Except two thousand years ago, this was flipped. Rome was the peak of western civilization. Northern Europe was backwards, filled with naked barbarians and disgusting villagers who were naked or clad in animal skins. According to Sowell, “[N]ot a single Briton’s name had entered the pages of history” before Julius Caesar conquered the island. What’s more, when the Roman Empire collapsed and retreated from these conquered territories, those territories retrogressed. They lost what civilization Rome had brought to them, in many places taking a millennium or more to recover. Often the very same people working on the very same land with the same equipment become more productive after the Romans conquered, because the Romans actually provided a predictable rule of law. They brought Roman legal traditions with them, along with the means of putting down violent uprisings and brigandry that weaker states (or non-states) couldn’t deal with. Merchant peoples followed the Roman conquerors into conquered lands and set up shop; they also followed them out when the Roman Empire declined. Uncivilized social disorder can be bad for business.  
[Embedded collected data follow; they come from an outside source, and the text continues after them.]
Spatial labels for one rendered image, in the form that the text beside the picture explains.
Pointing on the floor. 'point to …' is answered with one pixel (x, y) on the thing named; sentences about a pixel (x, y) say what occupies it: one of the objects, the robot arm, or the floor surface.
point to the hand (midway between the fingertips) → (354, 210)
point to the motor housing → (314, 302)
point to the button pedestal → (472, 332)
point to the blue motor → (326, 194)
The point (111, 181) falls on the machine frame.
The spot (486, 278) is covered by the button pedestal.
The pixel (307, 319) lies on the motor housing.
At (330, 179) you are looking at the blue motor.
Leading with this example achieves several things. It takes race out of the question. We’re talking about Europeans conquering other Europeans, so there’s no racial baggage. Given that, it’s safe for Sowell to make his next point: It’s fairly clear that the conquered peoples often benefited from the conquest. Even the faintest hint of this point applied to the 20th century immediately gets bogged down in discussions of racism, and accusations that the speaker is “defending” violent military conquest or suggesting racial superiority of the conqueror. The example also makes the point that culture, while durable, is not permanent. The Britons benefited from Roman cultural traditions under Roman conquest, retrogressed to a more primitive state after Roman collapse, but then eventually became the richest, most culturally and militarily advanced nation in the world. If they were eventually surpassed, it was by their thoroughly Anglicized former colonies (America, Canada, Australia, South Africa, New Zealand), not necessarily by former colonies that did not thoroughly adopt English cultural traditions and institutions.
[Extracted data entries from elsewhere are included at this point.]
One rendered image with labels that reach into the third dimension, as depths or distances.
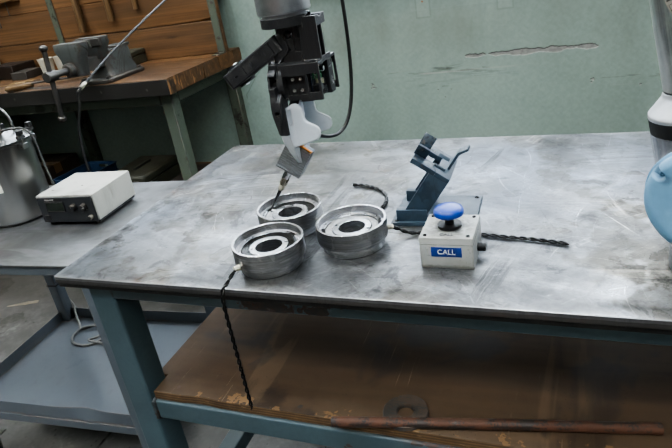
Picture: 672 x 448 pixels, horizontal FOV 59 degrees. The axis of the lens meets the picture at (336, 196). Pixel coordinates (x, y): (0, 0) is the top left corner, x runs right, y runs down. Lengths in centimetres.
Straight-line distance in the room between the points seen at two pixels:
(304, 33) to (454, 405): 59
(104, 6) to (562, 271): 244
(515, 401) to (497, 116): 163
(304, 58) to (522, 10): 159
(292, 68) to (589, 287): 47
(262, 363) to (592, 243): 59
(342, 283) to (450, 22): 172
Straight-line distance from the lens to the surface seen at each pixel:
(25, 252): 152
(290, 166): 91
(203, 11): 263
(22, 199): 169
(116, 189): 158
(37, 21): 322
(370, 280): 79
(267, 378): 107
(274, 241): 88
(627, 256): 82
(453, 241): 77
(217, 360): 114
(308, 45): 83
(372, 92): 252
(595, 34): 236
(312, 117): 90
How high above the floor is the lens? 121
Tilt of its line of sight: 23 degrees down
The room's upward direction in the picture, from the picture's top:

It's not that the "race" question is unimportant in a discussion of the history of conquest. Rather it's a topic that is so emotionally charged it can prevent people from thinking clearly or giving due consideration to probably-true propositions. Sowell certainly doesn't dodge the race issue. He meets it head-on. It features prominently in all three books. But the "Britons versus Romans" example presents a nice test case where these complications and their associated baggage aren't really present.

Culture isn’t race. With that out of the way...Culture matters. Culture is durable. Culture eventually changes. Culture can be bad as well as good. Bad things, like military conquest, can cause good things, like the spread of good cultural practices.